A comentarista de Economia do CNN Money, Rita Mundim, avalia que a falta de investimentos em modernização e adaptação às demandas modernas contribuiu para o enfraquecimento da empresa, que anteriormente detinha praticamente o monopólio do setor.
"O problema [dos Correios] é que não tem receita [...] e um aumento vertiginoso das despesas. [...] Ao longo da má gestão, os Correios perderam mercado", pondera Mundim ao quadro Insights do Mercado desta segunda-feira (1º).
"E os Correios não investiram na logística do século XXI, e agora, como você conserta tanto descaso com o dinheiro da empresa? Você tem que mudar o modelo com o carro rodando, com a concorrência correndo muito mais do que você."
Crise dos Correios
A estatal enfrenta uma crise financeira e busca empréstimo de R$ 20 bilhões para tentar equilibrar as contas. A situação da empresa é considerada crítica, com um déficit acumulado de R$ 6,1 bilhões apenas entre janeiro e setembro deste ano.

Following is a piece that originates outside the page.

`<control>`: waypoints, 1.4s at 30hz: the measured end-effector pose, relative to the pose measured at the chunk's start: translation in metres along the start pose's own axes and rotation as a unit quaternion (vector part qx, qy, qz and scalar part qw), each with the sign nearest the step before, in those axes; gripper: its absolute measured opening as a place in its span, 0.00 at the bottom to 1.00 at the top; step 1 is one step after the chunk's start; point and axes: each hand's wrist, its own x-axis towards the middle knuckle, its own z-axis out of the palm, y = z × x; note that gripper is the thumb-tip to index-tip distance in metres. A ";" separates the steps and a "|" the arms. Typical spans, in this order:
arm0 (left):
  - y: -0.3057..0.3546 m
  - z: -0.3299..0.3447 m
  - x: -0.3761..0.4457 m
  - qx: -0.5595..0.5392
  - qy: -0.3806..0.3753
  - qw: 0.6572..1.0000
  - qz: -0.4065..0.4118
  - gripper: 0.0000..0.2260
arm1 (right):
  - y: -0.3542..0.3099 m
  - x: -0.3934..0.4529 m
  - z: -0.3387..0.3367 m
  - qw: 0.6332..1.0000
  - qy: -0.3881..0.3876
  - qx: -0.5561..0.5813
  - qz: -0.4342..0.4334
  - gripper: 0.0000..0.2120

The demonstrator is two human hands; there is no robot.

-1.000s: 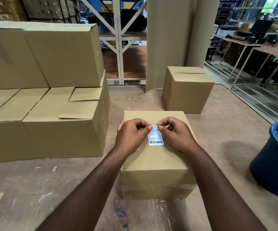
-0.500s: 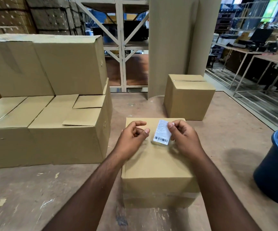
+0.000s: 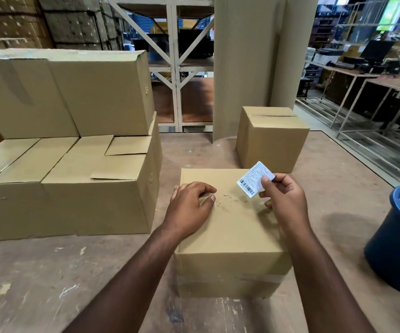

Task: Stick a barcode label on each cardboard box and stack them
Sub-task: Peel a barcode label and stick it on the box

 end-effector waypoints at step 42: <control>0.294 0.294 0.053 -0.227 -0.352 0.900 0.122 0.10 | 0.026 -0.012 -0.345 0.897 0.346 -0.272 0.038 0.16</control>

O empréstimo em negociação deve ter uma taxa de juros em torno de 13,6%, um meio termo entre os 12% desejados pelo Tesouro Nacional e os 14% propostos pelos bancos. No entanto, Mundim destaca que existe preocupação sobre os impactos desta operação no orçamento federal, uma vez que o governo é o avalista da operação.
Entre as alternativas em estudo para recuperar a empresa também estão o fechamento de agências, redução do quadro de funcionários e busca por novos mercados, incluindo a possibilidade de se tornar o principal operador logístico do governo em diversos setores, como na entrega de medicamentos.
Embora exista a discussão sobre um modelo híbrido que poderia incluir uma eventual privatização, atraindo possíveis parceiros do setor privado, o ministro da Fazenda, Fernando Haddad, indicou que esta não é uma opção em consideração pelo governo no momento.